■ MATERIAL FOR THE TASK:

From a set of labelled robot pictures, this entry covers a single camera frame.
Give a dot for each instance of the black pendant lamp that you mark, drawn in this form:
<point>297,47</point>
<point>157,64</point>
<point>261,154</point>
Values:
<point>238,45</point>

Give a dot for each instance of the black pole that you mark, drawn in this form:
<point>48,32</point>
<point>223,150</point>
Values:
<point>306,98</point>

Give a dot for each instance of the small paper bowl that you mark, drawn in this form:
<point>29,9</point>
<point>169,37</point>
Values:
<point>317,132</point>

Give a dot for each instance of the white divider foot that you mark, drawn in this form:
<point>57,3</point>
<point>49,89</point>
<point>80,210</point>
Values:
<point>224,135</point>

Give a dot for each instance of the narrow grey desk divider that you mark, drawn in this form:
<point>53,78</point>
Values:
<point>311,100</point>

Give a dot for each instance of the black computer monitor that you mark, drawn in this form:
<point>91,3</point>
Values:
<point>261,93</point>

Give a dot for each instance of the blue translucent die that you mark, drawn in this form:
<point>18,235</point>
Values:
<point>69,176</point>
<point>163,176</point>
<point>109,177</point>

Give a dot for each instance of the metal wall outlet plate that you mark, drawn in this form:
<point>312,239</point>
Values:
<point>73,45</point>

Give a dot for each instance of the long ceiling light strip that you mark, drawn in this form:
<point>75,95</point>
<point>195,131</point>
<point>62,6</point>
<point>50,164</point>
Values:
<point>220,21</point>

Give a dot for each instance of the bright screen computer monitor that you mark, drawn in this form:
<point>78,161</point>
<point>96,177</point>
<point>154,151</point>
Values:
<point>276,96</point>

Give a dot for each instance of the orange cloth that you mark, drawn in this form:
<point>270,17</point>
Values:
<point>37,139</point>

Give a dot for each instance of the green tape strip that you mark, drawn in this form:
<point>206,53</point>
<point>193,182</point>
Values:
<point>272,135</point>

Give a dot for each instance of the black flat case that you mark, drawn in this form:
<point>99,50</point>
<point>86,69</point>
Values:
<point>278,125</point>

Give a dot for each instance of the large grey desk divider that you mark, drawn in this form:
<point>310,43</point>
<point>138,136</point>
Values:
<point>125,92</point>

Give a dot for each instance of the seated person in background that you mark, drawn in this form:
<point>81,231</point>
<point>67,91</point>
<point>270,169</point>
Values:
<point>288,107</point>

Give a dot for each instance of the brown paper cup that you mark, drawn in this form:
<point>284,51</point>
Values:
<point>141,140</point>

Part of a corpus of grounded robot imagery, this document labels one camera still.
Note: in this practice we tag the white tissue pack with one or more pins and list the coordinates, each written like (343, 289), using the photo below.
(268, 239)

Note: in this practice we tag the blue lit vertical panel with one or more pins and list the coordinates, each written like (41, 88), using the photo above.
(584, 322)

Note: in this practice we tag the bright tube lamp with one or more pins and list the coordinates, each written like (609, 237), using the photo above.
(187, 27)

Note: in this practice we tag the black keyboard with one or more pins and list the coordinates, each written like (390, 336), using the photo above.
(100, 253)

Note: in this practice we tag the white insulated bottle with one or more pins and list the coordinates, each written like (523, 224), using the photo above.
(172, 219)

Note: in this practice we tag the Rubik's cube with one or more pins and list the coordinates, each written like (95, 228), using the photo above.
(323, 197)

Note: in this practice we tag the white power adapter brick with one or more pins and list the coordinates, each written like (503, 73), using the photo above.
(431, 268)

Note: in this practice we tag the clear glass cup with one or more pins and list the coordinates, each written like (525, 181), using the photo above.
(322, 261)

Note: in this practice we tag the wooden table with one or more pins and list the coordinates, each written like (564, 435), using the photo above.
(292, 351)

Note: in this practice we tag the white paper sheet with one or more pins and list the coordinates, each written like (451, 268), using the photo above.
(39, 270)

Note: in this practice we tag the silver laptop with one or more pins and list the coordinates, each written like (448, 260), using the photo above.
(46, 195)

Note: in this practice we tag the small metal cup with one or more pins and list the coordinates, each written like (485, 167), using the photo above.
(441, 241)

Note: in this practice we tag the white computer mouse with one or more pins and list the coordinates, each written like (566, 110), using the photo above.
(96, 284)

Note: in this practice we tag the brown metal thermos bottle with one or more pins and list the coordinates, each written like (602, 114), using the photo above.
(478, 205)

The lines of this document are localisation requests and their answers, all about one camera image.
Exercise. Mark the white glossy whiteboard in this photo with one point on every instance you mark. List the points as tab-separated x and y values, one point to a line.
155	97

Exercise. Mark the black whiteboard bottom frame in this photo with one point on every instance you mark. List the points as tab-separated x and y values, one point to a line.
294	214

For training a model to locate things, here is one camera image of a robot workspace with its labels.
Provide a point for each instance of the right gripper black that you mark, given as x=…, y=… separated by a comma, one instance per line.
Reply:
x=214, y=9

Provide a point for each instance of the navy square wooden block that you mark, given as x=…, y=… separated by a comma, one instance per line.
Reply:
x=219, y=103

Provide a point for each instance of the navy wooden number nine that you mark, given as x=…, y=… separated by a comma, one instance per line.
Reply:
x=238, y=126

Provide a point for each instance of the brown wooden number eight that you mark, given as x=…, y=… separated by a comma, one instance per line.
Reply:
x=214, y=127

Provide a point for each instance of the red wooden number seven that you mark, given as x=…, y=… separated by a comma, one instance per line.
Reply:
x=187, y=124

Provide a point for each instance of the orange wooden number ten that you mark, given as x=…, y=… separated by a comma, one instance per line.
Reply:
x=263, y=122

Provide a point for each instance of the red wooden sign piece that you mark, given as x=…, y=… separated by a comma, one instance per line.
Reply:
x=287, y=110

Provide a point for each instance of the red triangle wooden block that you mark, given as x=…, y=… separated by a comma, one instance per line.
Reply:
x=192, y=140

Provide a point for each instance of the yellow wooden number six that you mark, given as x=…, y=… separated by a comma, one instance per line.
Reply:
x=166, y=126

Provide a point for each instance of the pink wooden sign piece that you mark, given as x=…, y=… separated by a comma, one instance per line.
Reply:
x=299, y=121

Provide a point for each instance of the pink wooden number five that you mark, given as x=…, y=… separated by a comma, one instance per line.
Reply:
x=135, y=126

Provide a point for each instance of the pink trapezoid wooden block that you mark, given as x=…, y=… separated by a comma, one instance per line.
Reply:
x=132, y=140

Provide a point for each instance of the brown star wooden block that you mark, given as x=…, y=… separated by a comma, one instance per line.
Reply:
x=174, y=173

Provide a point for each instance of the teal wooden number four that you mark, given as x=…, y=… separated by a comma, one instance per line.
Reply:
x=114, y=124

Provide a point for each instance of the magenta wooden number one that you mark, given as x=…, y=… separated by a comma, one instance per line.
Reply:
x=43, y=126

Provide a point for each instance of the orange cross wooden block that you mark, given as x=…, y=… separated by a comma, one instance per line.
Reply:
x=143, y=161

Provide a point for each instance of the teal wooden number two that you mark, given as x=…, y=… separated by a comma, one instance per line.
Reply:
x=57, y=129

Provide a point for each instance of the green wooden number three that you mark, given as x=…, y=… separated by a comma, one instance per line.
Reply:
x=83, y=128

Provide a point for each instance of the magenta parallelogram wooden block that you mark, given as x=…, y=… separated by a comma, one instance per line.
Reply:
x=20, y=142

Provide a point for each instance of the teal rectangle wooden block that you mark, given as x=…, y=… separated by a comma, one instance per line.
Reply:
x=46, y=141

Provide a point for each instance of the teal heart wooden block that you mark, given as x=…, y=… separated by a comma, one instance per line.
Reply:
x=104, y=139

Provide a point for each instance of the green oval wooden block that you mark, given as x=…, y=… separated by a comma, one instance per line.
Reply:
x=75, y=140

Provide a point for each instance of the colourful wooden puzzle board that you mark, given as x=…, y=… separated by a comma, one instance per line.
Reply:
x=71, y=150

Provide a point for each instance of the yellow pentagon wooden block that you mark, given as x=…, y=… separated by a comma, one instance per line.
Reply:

■ WORK REQUEST: Select every line in the records above that contains the word "divider".

■ SOLUTION FOR THIS PROBLEM:
Give a dot for each instance of the white divider foot that you mark, drawn in this form:
Give a dot for each instance of the narrow grey desk divider that you mark, drawn in this form:
Give a dot for each instance of the large grey desk divider that you mark, drawn in this form:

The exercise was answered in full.